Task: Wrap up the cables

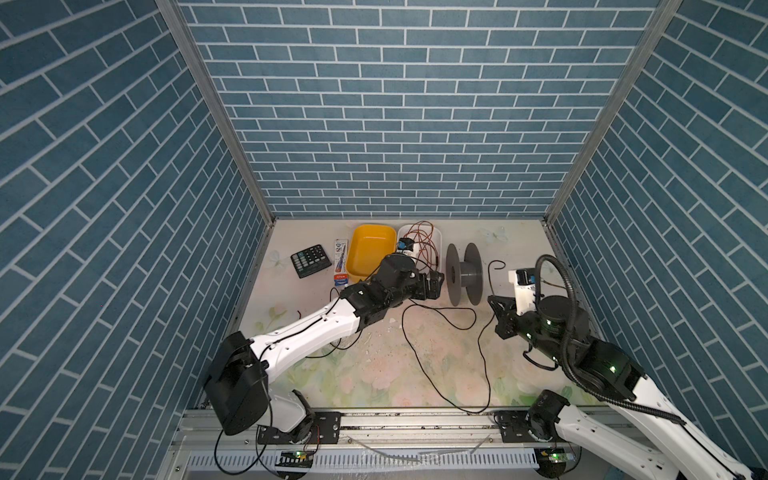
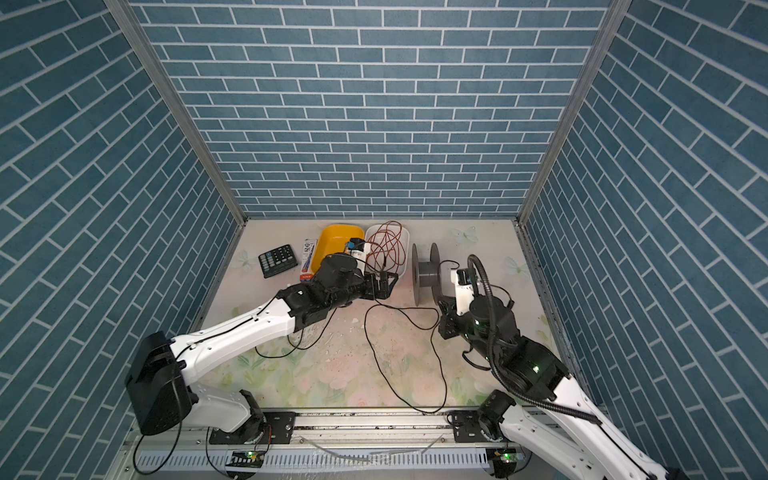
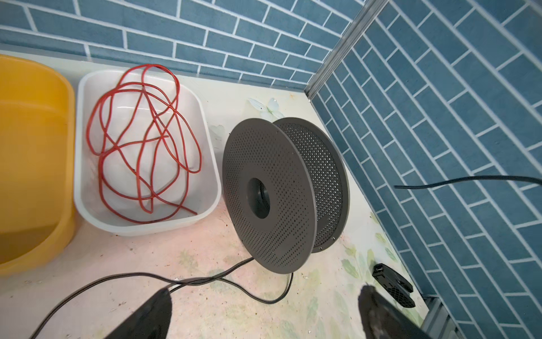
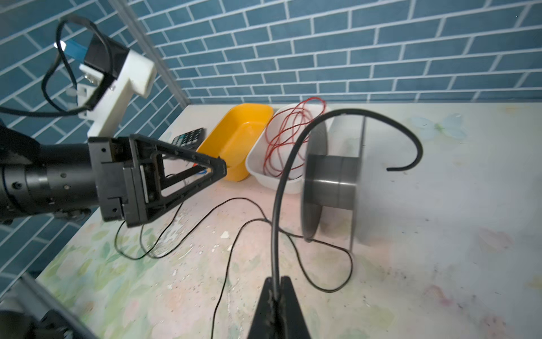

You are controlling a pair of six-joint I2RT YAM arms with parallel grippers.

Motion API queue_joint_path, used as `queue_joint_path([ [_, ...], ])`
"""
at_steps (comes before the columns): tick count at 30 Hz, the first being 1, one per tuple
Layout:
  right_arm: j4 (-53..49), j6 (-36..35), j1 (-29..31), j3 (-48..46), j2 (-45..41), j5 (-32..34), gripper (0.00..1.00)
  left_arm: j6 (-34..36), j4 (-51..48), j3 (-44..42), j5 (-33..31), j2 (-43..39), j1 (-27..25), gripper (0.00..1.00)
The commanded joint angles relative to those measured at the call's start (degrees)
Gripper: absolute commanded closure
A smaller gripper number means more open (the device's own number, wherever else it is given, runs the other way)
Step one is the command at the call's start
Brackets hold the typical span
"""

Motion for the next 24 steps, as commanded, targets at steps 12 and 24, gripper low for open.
queue_joint_path([
  [12, -8.36, 6.45, -0.69, -1.97, -5.03, 14.85, 1.0, 5.04, -8.94, 21.05, -11.64, 21.56, -7.03, 0.0],
  [24, -6.96, 6.19, -0.9, -2.39, -4.6, 13.75, 1.0, 8.51, -18.78, 29.93, -15.03, 29.48, -7.08, 0.29],
])
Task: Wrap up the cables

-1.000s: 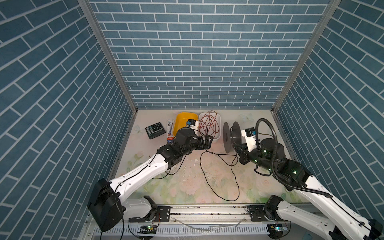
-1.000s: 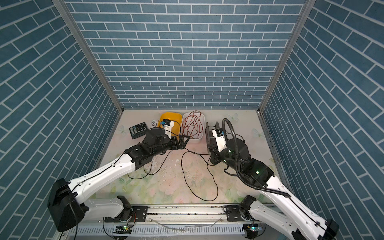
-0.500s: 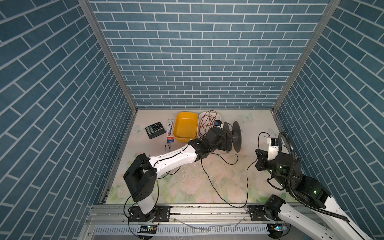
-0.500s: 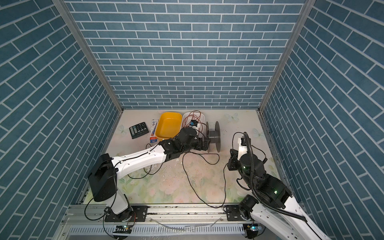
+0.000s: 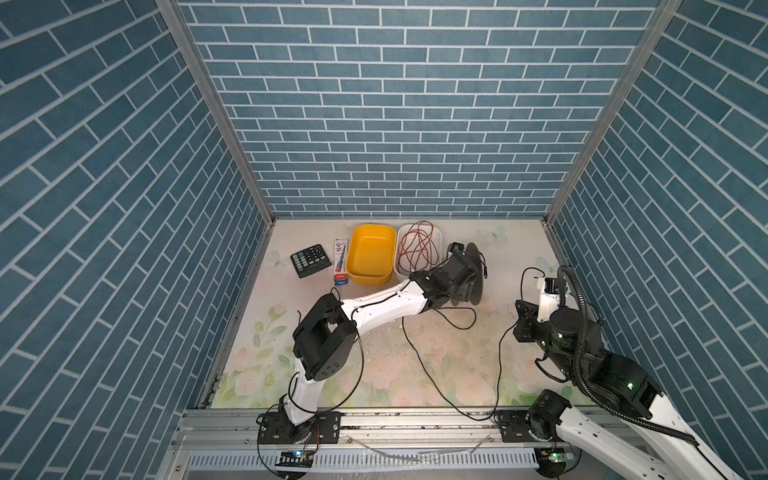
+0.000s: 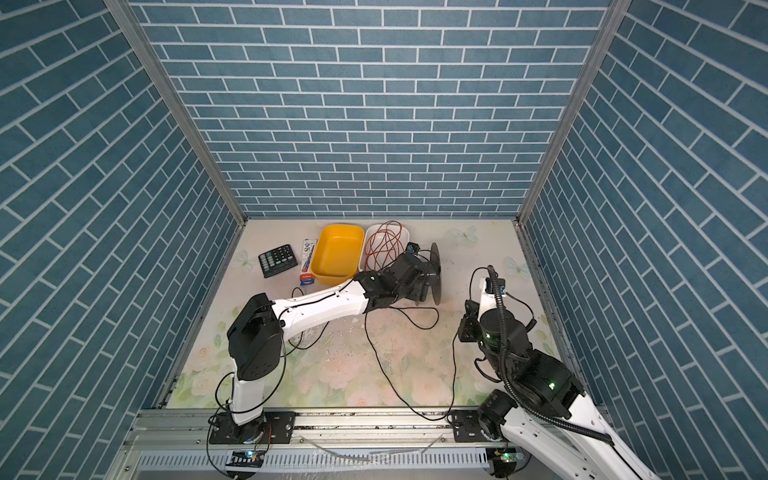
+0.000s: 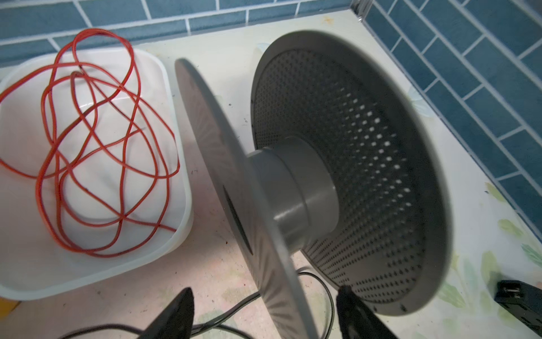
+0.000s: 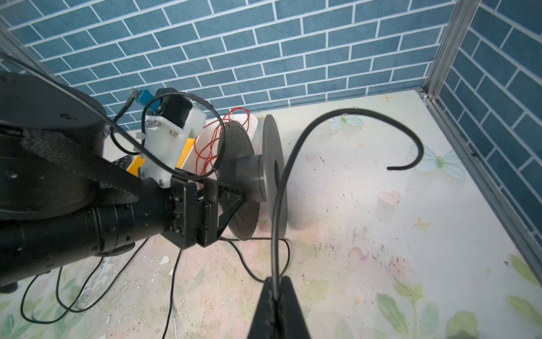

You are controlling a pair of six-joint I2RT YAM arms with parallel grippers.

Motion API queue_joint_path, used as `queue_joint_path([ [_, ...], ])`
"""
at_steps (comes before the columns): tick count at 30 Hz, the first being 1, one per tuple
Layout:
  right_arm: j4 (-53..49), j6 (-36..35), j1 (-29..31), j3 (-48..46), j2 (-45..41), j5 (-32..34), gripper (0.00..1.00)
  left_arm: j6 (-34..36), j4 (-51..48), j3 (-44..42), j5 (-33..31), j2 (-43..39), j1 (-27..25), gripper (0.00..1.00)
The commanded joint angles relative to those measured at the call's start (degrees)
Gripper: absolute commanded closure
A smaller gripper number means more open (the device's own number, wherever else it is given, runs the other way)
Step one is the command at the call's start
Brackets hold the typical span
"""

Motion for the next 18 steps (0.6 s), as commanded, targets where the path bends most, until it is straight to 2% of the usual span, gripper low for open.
queue_joint_path([
  [1, 0.02, 1.79, -0.33, -1.25, 0.06, 0.88, 1.0, 1.89, -3.92, 2.36, -1.92, 0.78, -0.15, 0.33],
  [4, 0.02, 1.49, -0.3, -1.03, 0.19, 1.25, 1.0, 3.01, -3.94, 2.74, -1.42, 1.01, -0.08, 0.43],
  [8, -0.16, 1.22, -0.5, -0.92, -0.02, 1.96, 1.0, 4.21, -4.28, 3.17, -0.21, 1.45, 0.35, 0.64],
  [12, 0.44, 0.83, -0.56, -0.95, 0.31, 2.89, 1.0, 4.24, -4.57, 3.51, 0.17, 1.6, 0.76, 0.76],
  [18, 1.64, -0.18, -0.91, -1.03, 1.37, 3.41, 1.0, 6.28, -5.52, 4.15, 0.01, 2.16, 1.59, 0.84],
])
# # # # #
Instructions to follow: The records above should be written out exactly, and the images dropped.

Expected answer:
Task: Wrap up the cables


You are controlling a pair of six-joint I2RT YAM arms with parallel grippers.

Motion API queue_joint_path, used as `queue_joint_path([ [_, ...], ])`
"""
at_steps (comes before the columns): tick count at 30 Hz, the first being 1, one per tuple
Layout:
  right_arm: j4 (-53..49), j6 (-36..35), j1 (-29..31), j3 (-48..46), j2 (-45..41), j5 (-32..34), gripper (0.00..1.00)
  left_arm: j6 (-34..36), j4 (-51..48), j3 (-44..42), j5 (-33..31), j2 (-43..39), j1 (-27..25), gripper (0.00..1.00)
The commanded joint angles relative to those measured at the call's start (degrees)
Gripper: absolute commanded closure
A smaller gripper number means more open (the device's own number, wherever else it is given, runs the other way)
Step one is the command at the call's start
Brackets hold the typical span
"""

Motion for the next 24 steps, as commanded, targets at steps 12 and 24, gripper low for open.
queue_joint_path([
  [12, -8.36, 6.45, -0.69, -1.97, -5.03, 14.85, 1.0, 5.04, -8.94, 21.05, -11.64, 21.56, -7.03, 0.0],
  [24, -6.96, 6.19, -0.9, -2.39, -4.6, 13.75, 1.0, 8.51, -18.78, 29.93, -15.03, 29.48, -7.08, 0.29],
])
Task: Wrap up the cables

-1.000s: 
-1.000s: 
-0.500s: 
-0.500s: 
+0.000s: 
+0.000s: 
+0.000s: 
+0.000s: 

You are controlling a pair of six-joint I2RT YAM arms with parallel grippers.

Motion API queue_joint_path, used as `queue_joint_path([ [_, ...], ])`
"""
at_steps (comes before the columns): tick count at 30 Hz, the first being 1, one per tuple
Layout:
  right_arm: j4 (-53..49), j6 (-36..35), j1 (-29..31), j3 (-48..46), j2 (-45..41), j5 (-32..34), gripper (0.00..1.00)
  left_arm: j6 (-34..36), j4 (-51..48), j3 (-44..42), j5 (-33..31), j2 (-43..39), j1 (-27..25), gripper (0.00..1.00)
The commanded joint angles relative to those measured at the call's start (degrees)
Gripper: absolute commanded closure
A smaller gripper number means more open (the device's own number, wherever else it is given, runs the other way)
Step one is the command at the call's start
Brackets hold the typical span
"""

Motion for the next 18 steps (0.6 s), as commanded, targets where the path bends most, until it is straight to 2% of the usual span, gripper low for open.
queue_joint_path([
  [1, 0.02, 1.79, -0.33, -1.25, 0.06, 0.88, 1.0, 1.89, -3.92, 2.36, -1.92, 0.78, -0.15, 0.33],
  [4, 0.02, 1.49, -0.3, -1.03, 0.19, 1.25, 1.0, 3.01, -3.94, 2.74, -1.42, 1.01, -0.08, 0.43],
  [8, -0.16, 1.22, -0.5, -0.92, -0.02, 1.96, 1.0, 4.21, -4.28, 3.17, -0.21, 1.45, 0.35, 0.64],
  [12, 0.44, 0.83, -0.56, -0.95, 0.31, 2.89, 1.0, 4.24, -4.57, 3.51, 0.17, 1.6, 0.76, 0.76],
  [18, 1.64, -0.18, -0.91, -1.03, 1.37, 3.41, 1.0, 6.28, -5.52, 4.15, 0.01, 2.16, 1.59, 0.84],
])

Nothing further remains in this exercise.